In how many lines of the data does the word "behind" appear? Give the number by itself.

══════════════════════════════

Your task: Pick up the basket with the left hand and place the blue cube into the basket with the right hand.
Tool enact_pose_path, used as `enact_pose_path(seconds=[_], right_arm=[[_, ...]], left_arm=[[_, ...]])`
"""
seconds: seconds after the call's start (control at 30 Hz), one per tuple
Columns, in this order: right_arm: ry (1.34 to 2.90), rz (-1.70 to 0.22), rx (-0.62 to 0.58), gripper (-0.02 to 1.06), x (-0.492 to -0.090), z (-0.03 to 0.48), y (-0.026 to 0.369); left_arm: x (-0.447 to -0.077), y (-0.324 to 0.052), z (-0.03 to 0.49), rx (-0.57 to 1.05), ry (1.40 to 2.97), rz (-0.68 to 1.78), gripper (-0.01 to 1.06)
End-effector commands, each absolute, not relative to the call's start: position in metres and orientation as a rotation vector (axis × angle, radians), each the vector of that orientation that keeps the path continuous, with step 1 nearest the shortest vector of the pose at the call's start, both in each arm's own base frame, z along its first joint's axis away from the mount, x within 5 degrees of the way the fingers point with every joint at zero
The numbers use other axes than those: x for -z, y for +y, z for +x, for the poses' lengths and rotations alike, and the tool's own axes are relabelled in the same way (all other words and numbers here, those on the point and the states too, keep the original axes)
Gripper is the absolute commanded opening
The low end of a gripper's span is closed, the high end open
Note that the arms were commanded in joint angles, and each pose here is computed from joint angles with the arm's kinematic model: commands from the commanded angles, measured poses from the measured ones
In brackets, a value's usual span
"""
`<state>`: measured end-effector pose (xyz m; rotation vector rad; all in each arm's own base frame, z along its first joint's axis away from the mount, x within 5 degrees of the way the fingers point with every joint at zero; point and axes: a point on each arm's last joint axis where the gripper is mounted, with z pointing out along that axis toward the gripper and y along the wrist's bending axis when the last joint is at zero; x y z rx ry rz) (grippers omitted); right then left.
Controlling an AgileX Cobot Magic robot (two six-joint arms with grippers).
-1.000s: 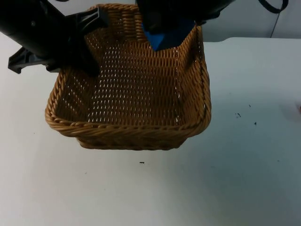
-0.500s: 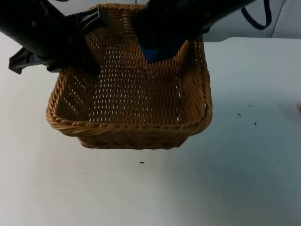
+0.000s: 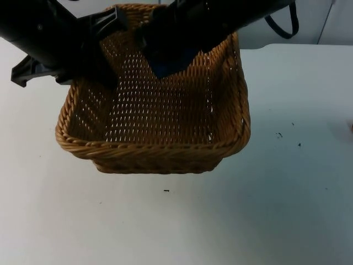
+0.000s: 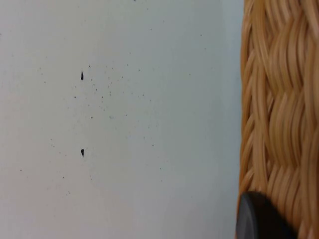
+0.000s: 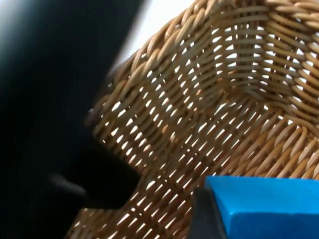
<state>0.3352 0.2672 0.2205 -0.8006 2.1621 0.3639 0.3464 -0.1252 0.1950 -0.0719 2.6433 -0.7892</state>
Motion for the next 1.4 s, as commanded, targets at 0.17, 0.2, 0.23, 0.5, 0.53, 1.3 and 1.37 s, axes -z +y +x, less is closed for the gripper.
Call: enact_pose_path(seconds=[0.17,0.2,0.23,0.5,0.53,1.3,1.37], right_arm=[[2.141,-0.868,-0.320,0.00,-0.2209,0.3343,0.2678],[2.141,-0.868,-0.320,0.00,-0.2209,0.3343,0.2678],[2.143,-0.868,-0.320,0.00,-0.2208,0.3342,0.2677],[2.159,-0.903,-0.294,0.00,-0.2187,0.3330,0.2662],[2.166,-0.907,-0.293,0.01,-0.2182,0.3326,0.2660],[2.146,-0.886,-0.303,0.74,-0.2200,0.3339,0.2669],[2.145,-0.889,-0.301,0.75,-0.2200,0.3339,0.2669]], left_arm=[[-0.1986,-0.1287,0.3455,0.821,2.633,-0.088,0.00],[-0.1986,-0.1287,0.3455,0.821,2.633,-0.088,0.00],[-0.1986,-0.1287,0.3455,0.821,2.633,-0.088,0.00],[-0.1985,-0.1288,0.3452,0.824,2.636,-0.086,0.00],[-0.1985,-0.1288,0.3452,0.824,2.636,-0.086,0.00],[-0.1985,-0.1288,0.3452,0.824,2.636,-0.086,0.00],[-0.1985,-0.1288,0.3452,0.824,2.636,-0.086,0.00]])
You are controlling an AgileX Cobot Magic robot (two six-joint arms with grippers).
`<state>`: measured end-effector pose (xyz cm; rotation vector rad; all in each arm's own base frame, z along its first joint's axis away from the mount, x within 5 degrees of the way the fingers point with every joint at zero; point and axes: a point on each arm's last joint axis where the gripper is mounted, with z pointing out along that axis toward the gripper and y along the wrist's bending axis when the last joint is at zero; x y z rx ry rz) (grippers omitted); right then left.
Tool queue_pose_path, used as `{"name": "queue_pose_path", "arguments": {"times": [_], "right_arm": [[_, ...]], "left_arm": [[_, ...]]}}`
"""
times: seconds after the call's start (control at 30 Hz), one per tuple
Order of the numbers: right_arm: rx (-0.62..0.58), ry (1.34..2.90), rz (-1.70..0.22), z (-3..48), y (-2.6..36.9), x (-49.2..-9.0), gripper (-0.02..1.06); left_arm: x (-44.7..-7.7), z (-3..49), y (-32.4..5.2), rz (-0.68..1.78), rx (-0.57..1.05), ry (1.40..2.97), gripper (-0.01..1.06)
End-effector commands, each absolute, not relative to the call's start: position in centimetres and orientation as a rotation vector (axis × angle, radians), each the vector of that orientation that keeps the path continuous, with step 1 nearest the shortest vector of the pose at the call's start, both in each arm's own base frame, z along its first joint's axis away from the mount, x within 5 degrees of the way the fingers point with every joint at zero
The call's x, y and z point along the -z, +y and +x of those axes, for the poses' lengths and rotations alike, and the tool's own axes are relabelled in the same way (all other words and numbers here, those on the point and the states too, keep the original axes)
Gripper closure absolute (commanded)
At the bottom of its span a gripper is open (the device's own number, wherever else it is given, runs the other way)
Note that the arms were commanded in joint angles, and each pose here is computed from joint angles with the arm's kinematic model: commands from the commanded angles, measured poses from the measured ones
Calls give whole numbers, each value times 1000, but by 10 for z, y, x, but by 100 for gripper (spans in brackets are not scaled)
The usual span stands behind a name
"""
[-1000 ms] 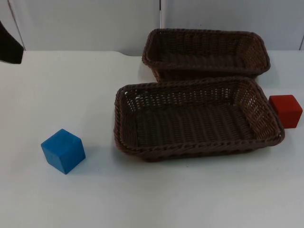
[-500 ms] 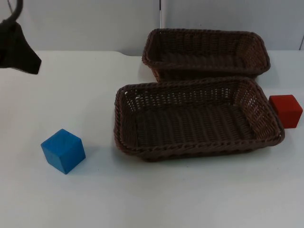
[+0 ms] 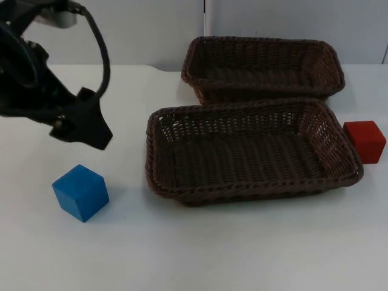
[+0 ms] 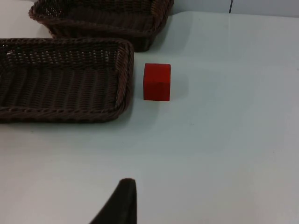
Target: Pick up one cube with the left hand and place it into the upper basket. Pick up one cube with the right hand and place it into the lower basket.
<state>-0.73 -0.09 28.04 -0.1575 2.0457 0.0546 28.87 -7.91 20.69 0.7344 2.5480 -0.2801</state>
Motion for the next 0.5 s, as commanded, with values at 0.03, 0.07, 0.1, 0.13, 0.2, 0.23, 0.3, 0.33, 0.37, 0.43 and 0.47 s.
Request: {"name": "queue_pose_path", "arguments": {"times": [0.03, 0.07, 0.1, 0.13, 0.2, 0.23, 0.3, 0.33, 0.37, 0.43, 0.47], "right_arm": [[-57, 2041, -156, -8, 0, -280, -1], [-57, 2041, -156, -8, 0, -280, -1], [-57, 2041, -156, -8, 0, -280, -1], [-57, 2041, -156, -8, 0, -280, -1], [-57, 2041, -156, -8, 0, -280, -1], [-57, 2041, -156, -8, 0, -280, -1], [-57, 2041, -156, -8, 0, -280, -1], [-57, 2041, -156, -8, 0, -280, -1], [-57, 2041, -156, -8, 0, -280, -1], [-57, 2041, -156, -8, 0, -280, -1], [-57, 2041, -156, -8, 0, -280, -1]], "left_arm": [[-199, 293, -86, 768, 258, 2540, 0], [-195, 294, -87, 766, 264, 2555, 0], [-191, 295, -87, 758, 264, 2569, 0], [-187, 297, -87, 751, 257, 2584, 0], [-177, 300, -85, 738, 229, 2613, 0], [-177, 300, -85, 738, 229, 2613, 0], [-169, 304, -84, 724, 201, 2623, 0], [-166, 304, -84, 722, 199, 2628, 0], [-161, 307, -84, 713, 190, 2628, 0], [-160, 308, -84, 711, 187, 2627, 0], [-156, 309, -84, 710, 185, 2634, 0]]}}
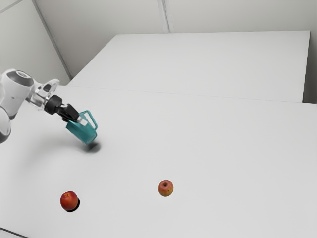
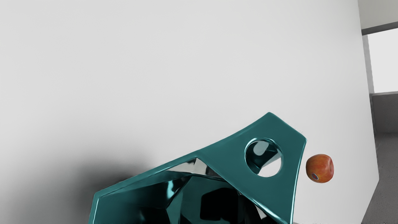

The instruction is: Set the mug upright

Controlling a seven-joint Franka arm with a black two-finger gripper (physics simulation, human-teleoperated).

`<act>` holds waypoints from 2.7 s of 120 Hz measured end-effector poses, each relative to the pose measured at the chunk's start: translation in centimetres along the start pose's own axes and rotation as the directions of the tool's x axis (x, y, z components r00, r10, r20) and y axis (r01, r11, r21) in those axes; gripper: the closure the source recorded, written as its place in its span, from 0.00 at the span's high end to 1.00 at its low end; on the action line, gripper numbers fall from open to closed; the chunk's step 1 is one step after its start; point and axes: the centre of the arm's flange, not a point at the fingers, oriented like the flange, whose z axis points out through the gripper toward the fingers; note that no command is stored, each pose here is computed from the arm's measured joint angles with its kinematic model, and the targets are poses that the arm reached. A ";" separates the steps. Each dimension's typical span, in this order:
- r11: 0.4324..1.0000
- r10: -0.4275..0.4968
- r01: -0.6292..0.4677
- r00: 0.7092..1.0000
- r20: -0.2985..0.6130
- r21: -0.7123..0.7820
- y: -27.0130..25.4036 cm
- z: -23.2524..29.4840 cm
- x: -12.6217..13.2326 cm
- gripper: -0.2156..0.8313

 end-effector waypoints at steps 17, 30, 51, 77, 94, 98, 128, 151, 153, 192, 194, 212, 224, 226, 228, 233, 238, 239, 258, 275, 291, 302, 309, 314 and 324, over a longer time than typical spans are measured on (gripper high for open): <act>0.990 0.038 -0.047 0.997 0.074 0.135 4.6 3.0 -0.2 0.05; 0.954 0.072 -0.110 0.987 0.142 0.278 6.6 3.9 0.2 0.04; 0.884 0.087 -0.173 0.973 0.212 0.435 7.9 4.7 0.7 0.04; 0.817 0.074 -0.180 0.975 0.210 0.547 9.5 6.6 -0.8 0.04; 0.776 0.075 -0.171 0.981 0.180 0.607 10.4 8.0 -1.6 0.04; 0.768 0.078 -0.166 0.983 0.167 0.618 10.7 8.2 -1.9 0.04; 0.698 0.126 -0.163 0.987 0.104 0.698 13.4 9.3 -3.1 0.04; 0.667 0.133 -0.147 0.988 0.077 0.730 13.8 11.6 -4.5 0.04; 0.666 0.131 -0.141 0.989 0.072 0.733 13.7 11.7 -4.6 0.04; 0.653 0.106 -0.066 0.994 -0.005 0.754 13.2 12.2 -4.6 0.04; 0.653 0.103 -0.062 0.995 -0.007 0.755 13.1 12.3 -4.6 0.04; 0.653 0.068 -0.035 0.998 -0.012 0.757 11.9 13.1 -4.7 0.04; 0.652 0.046 -0.024 0.999 -0.008 0.758 11.1 14.0 -4.8 0.04; 0.652 0.044 -0.023 0.999 -0.007 0.758 11.1 14.1 -4.8 0.04; 0.652 0.042 -0.022 0.999 -0.006 0.758 11.0 14.3 -4.8 0.04; 0.652 0.039 -0.022 0.999 -0.005 0.758 10.9 14.6 -4.8 0.04; 0.650 0.039 -0.023 0.999 -0.003 0.760 11.0 14.7 -4.7 0.05; 0.650 0.040 -0.024 0.999 -0.003 0.760 11.0 14.8 -4.7 0.05; 0.642 0.055 -0.048 0.998 0.016 0.765 11.4 14.9 -4.2 0.39; 0.633 0.079 -0.072 0.996 0.028 0.771 12.2 14.6 -3.7 0.59; 0.631 0.101 -0.084 0.995 0.026 0.771 13.6 13.8 -3.0 0.68; 0.632 0.111 -0.082 0.994 0.014 0.770 14.5 12.9 -2.8 0.72; 0.634 0.110 -0.072 0.994 0.002 0.770 14.8 12.1 -2.9 0.74; 0.635 0.107 -0.063 0.994 -0.007 0.770 14.9 11.4 -2.9 0.75; 0.637 0.105 -0.050 0.994 -0.023 0.769 15.8 9.8 -2.3 0.76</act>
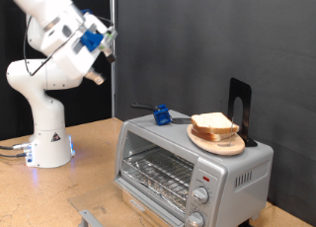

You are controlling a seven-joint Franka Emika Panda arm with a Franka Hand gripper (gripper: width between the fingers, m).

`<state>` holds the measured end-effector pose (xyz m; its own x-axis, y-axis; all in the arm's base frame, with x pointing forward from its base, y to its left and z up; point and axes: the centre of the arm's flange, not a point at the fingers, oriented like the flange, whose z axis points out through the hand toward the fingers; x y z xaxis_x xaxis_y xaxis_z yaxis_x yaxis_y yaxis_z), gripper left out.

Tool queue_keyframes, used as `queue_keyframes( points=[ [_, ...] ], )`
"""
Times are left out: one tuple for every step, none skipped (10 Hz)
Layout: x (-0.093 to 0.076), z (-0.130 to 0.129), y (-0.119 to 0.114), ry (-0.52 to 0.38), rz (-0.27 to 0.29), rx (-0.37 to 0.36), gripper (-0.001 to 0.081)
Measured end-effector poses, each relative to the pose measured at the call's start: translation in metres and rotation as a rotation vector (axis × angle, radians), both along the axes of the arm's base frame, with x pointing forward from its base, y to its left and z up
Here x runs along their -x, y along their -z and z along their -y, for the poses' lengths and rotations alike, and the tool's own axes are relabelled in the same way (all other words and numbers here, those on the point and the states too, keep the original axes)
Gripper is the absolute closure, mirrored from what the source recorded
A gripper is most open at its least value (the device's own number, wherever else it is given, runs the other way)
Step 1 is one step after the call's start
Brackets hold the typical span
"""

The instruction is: Make a piece of toast with the oven

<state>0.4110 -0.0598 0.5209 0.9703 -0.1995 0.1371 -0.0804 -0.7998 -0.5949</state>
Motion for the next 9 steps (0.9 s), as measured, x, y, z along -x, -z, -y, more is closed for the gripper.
queue_keyframes(
  points=[
    [0.000, 0.001, 0.002, 0.006, -0.002, -0.010, -0.0003],
    [-0.001, 0.001, 0.004, -0.003, 0.017, 0.002, -0.0003],
    [-0.005, -0.006, 0.005, -0.022, 0.055, 0.033, -0.0003],
    [-0.009, -0.023, 0.005, -0.055, 0.075, 0.071, -0.0003],
    [-0.011, -0.042, 0.003, -0.087, 0.075, 0.100, -0.0003],
    [-0.013, -0.061, 0.000, -0.111, 0.082, 0.126, -0.0003],
    [-0.012, -0.078, -0.005, -0.130, 0.089, 0.142, -0.0003],
    [-0.008, -0.091, -0.011, -0.145, 0.099, 0.160, -0.0003],
    [-0.003, -0.101, -0.019, -0.157, 0.115, 0.179, -0.0003]
  ],
)
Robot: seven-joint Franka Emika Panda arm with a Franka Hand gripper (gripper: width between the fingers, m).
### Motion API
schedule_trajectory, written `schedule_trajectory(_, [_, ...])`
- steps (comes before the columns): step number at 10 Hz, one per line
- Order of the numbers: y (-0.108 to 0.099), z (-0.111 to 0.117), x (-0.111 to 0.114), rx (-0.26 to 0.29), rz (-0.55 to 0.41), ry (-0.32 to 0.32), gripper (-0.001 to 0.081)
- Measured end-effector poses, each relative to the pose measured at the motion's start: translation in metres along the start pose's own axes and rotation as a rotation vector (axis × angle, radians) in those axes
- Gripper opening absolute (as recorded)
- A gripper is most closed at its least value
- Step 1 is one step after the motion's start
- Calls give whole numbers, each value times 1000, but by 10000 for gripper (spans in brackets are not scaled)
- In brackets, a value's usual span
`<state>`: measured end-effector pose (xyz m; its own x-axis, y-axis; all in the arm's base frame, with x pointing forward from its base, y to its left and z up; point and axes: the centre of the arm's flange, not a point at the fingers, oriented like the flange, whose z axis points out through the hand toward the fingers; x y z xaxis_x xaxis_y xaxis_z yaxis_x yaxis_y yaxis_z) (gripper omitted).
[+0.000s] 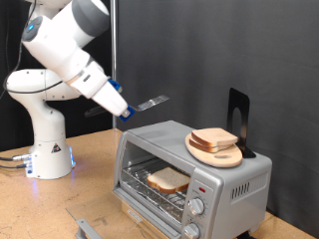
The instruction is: Make a piece of toast with the oven
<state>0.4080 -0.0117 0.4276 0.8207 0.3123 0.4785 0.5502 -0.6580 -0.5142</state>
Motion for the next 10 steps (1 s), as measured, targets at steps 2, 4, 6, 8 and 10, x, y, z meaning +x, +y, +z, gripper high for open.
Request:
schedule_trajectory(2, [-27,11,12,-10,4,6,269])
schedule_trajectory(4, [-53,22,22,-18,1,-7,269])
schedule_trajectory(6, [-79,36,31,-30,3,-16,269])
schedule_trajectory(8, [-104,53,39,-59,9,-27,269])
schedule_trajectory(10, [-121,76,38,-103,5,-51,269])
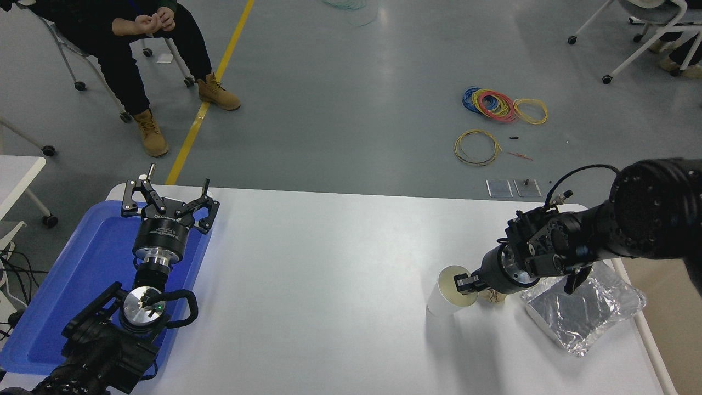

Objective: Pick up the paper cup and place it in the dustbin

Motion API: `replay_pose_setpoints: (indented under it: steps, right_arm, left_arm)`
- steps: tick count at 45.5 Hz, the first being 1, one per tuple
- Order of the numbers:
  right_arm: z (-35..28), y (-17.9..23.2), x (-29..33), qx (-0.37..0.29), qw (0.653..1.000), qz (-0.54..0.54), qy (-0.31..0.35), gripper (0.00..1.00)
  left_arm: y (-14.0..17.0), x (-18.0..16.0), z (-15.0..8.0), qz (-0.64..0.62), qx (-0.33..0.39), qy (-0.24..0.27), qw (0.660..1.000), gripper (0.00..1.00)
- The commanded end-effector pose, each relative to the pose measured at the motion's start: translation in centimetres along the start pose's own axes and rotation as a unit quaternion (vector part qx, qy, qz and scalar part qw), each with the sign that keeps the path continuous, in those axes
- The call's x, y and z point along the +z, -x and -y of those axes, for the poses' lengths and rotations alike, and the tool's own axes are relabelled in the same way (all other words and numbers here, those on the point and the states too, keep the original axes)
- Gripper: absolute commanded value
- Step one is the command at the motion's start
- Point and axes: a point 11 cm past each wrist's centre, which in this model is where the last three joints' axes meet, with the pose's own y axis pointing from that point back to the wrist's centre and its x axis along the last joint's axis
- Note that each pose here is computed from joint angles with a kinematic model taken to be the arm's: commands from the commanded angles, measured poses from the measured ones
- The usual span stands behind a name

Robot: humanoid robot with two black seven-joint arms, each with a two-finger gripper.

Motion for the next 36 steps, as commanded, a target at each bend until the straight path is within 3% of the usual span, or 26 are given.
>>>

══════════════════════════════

The completed task: 2